API Settings
The Workspace API provides configuration at multiple levels to control behavior, security, and access.
Settings Hierarchy
Settings are resolved in order of specificity:
- Entity-level — per-table overrides (highest priority)
- Workspace-level — workspace-wide defaults
- System default — hardcoded fallback (lowest priority)
Workspace Settings
Configure workspace-wide API defaults in the Admin app under Workspace Settings > API Config.
Max Expand Depth
Controls how deeply relationships can be expanded. Default: 3.
GET /api/v1/acme-corp/sales/orders?expand=customer.address.countryIf the depth exceeds the configured limit, expansion stops at the maximum level.
CORS Allowed Origins
Restrict which browser origins can call the API. By default, all origins are allowed (*).
Set specific origins to lock down browser access:
{
"maxExpandDepth": 5,
"corsAllowedOrigins": [
"https://app.example.com",
"https://dashboard.example.com"
]
}TIP
CORS restrictions only affect browser-based requests. Server-to-server requests (cURL, Zapier, Make) are not affected by CORS.
Setting corsAllowedOrigins to null or an empty array allows all origins.
Entity Settings
Configure per-entity API behavior in the Admin app under View Settings > API Config.
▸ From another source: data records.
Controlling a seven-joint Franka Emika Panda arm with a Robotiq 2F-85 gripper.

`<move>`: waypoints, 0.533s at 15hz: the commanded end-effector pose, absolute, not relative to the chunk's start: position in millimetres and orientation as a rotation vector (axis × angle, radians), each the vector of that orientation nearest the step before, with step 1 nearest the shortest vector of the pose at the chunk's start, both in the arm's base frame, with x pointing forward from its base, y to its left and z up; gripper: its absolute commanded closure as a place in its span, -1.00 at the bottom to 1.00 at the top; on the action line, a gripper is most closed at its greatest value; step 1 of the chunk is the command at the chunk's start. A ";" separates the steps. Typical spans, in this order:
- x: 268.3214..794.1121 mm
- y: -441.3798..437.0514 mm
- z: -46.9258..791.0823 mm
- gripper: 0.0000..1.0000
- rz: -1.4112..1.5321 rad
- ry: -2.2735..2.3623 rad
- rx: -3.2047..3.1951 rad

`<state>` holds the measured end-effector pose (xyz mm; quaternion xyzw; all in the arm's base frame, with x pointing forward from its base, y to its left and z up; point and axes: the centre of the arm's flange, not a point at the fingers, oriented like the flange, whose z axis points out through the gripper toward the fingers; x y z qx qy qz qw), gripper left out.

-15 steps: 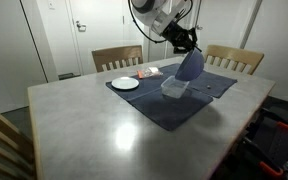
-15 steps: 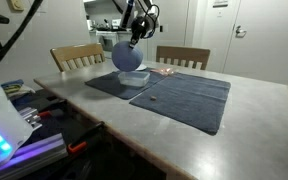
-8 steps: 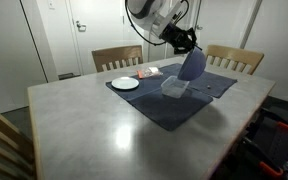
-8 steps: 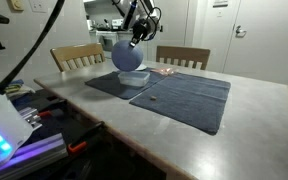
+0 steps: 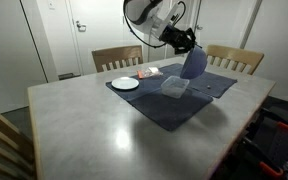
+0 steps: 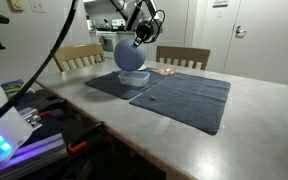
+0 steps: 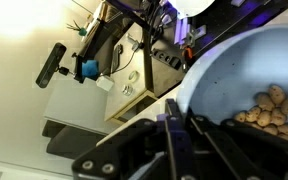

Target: Pour the contents of the blue bowl into the plastic container

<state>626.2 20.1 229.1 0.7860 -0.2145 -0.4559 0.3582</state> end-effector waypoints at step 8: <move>676.7 16.1 227.0 0.97 -1.278 -0.407 1.921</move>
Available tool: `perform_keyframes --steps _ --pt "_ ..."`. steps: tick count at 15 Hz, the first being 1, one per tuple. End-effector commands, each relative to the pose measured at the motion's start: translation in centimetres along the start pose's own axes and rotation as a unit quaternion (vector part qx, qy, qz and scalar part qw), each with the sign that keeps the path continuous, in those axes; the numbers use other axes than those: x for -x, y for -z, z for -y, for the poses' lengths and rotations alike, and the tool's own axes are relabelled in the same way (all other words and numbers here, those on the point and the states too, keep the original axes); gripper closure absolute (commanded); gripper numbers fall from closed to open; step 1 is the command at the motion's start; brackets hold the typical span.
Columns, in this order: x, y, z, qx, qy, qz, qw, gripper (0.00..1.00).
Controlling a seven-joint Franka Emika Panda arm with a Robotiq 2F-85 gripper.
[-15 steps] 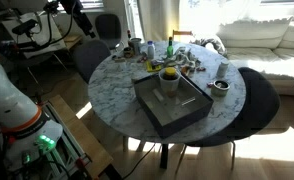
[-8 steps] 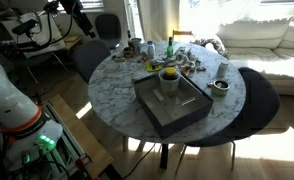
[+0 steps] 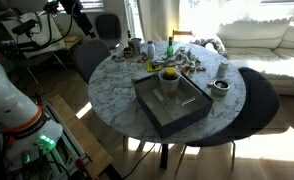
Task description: Remove the wooden chip from on top of the small plastic cup and put it on top of the other wooden chip on the right
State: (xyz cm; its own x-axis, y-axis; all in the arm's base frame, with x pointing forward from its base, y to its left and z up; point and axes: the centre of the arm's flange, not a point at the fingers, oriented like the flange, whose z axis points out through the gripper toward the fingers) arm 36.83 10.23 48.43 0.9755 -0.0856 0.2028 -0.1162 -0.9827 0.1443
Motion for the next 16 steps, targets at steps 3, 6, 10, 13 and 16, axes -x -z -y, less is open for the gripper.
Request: perform_keyframes --steps 3,6,10,13,16 --pt "0.0 0.0 0.0 0.0 0.0 0.0 1.0 0.0" --pt "-1.0 -0.7 0.2 -0.003 -0.009 0.003 0.9999 0.0" --pt "-5.3 -4.1 2.0 -0.037 -0.047 0.005 0.9982 0.0" --pt "-8.2 -7.4 3.0 -0.055 -0.118 0.011 0.9914 0.0" --pt "-9.9 -11.4 5.4 -0.072 -0.166 0.031 0.9829 0.0"
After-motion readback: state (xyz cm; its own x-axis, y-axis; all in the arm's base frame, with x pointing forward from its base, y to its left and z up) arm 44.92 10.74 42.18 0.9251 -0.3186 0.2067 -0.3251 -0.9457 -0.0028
These override workspace-level defaults.
Default Expand
Relationships to expand by default when no ?expand parameter is provided.
{
"defaultExpand": "customer,items.product"
}Max Expand Depth
Overrides the workspace-level max expand depth for this specific entity.
Default Fields
Fields to return by default when no ?fields parameter is provided. null means all fields.
{
"defaultFields": "id,name,email,created_at"
}Expandable Relationships
Whitelist of relationships that can be expanded. If set, only these relationships are allowed in ?expand. null means all relationships are expandable.
{
"expandableRelationships": "customer,items"
}Attempting to expand a non-whitelisted relationship returns 400 Bad Request.
Filterable Fields
Whitelist of fields that can be used in ?filter[...] parameters. If set, only these fields are allowed. null means all fields are filterable.
{
"filterableFields": "name,email,created_at,status"
}Column API Visibility
Individual columns can be hidden from API responses using the apiVisible flag. This is separate from the UI visible/hidden setting.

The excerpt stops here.